# Pregnant and Facing Divorce



## Baby K's Mommy (Oct 24, 2012)

I am 26 years old and have been married for three years as of last week. My husband and I haven't had the greatest relationship but it's overall good and we are both happy. My husband approached me about a year ago and was considering leaving because he wanted to feel that feeling you get when you are with someone new. We worked past those issues and he chocked it up to being selfish. He knew that he might be able to get that feeling that he was looking for with someone new but that it would eventually fade. Seven months later, we decided to start a family. I got pregnant right away and am now 13 weeks pregnant. My husband and I had a smal disagreement the other night and it turned into him having the same feelings as he did a year ago but this time he thinks we should call it quits. He doesn't think his feelings are going to go away. My husband is a good person and he realizes that this is selfish but feels like he needs to take care of his own needs first. I feel that he is not even giving our family a chance and am angry that he would do this so soon after making a conscious decision to start a family. I am crushed and can't stop crying. Does anyone have any words of wisdom or advice?


----------



## abandonmentissues (Jun 28, 2012)

Sort of in the same boat. My husband left me while I was pregnant too. Wasn't "in love" anymore.

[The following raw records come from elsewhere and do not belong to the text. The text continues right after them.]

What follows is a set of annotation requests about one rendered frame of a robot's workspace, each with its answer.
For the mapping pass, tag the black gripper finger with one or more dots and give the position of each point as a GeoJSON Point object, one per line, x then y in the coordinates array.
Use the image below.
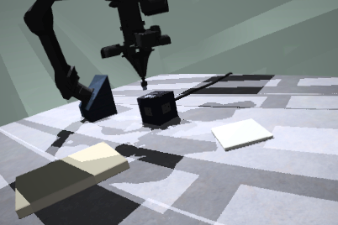
{"type": "Point", "coordinates": [143, 58]}
{"type": "Point", "coordinates": [134, 60]}

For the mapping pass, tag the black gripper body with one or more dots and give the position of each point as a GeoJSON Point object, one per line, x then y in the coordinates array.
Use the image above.
{"type": "Point", "coordinates": [116, 49]}

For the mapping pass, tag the white flat square plate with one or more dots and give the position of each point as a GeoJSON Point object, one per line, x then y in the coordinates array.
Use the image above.
{"type": "Point", "coordinates": [239, 134]}

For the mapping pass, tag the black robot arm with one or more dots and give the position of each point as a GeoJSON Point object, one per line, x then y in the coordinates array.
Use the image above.
{"type": "Point", "coordinates": [39, 19]}

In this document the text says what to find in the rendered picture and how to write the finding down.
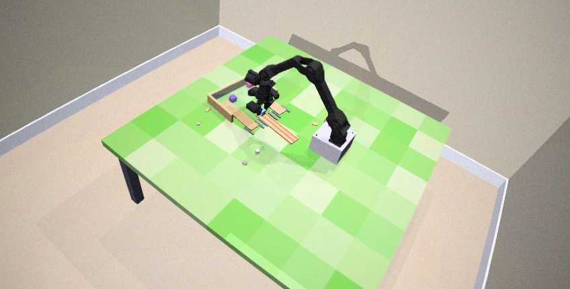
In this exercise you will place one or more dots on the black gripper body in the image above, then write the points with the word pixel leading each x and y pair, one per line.
pixel 262 99

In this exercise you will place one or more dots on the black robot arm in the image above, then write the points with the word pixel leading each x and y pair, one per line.
pixel 315 73

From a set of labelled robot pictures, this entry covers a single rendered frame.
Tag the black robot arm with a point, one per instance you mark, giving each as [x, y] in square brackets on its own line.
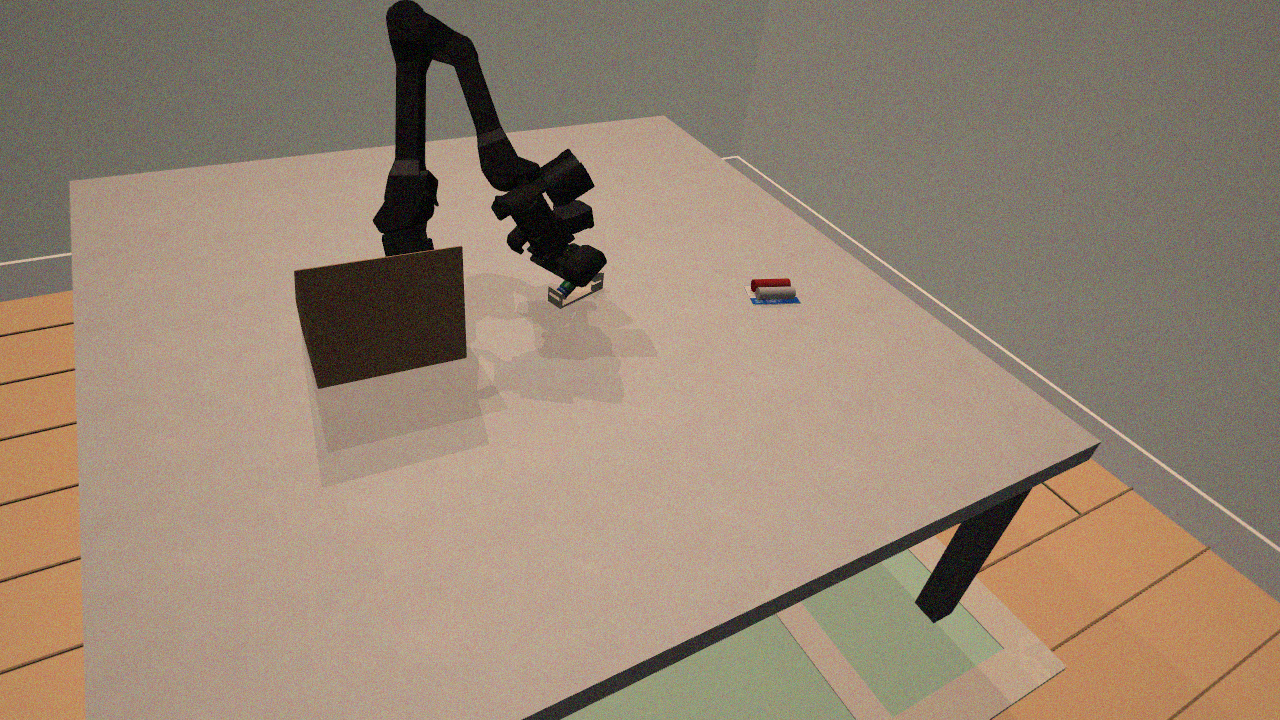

Just cut him out like a tumor. I know that is harsh, but if you 180, it might help. He seems way too selfish.


----------



## mel123 (Aug 4, 2012)

If he wants to be; dumb, immature and selfish, there really isn't anything much you can do about it. 

He can walk away from you but he cant walk away from his financial responsibility.

I also suspect, he has another woman, in all probability.


----------



## tracyishere (Dec 2, 2012)

What is it about some men who think it is a women's responsibility to make them happy? I think he'll keep on being selfish and your best to lose him sooner rather than later.


----------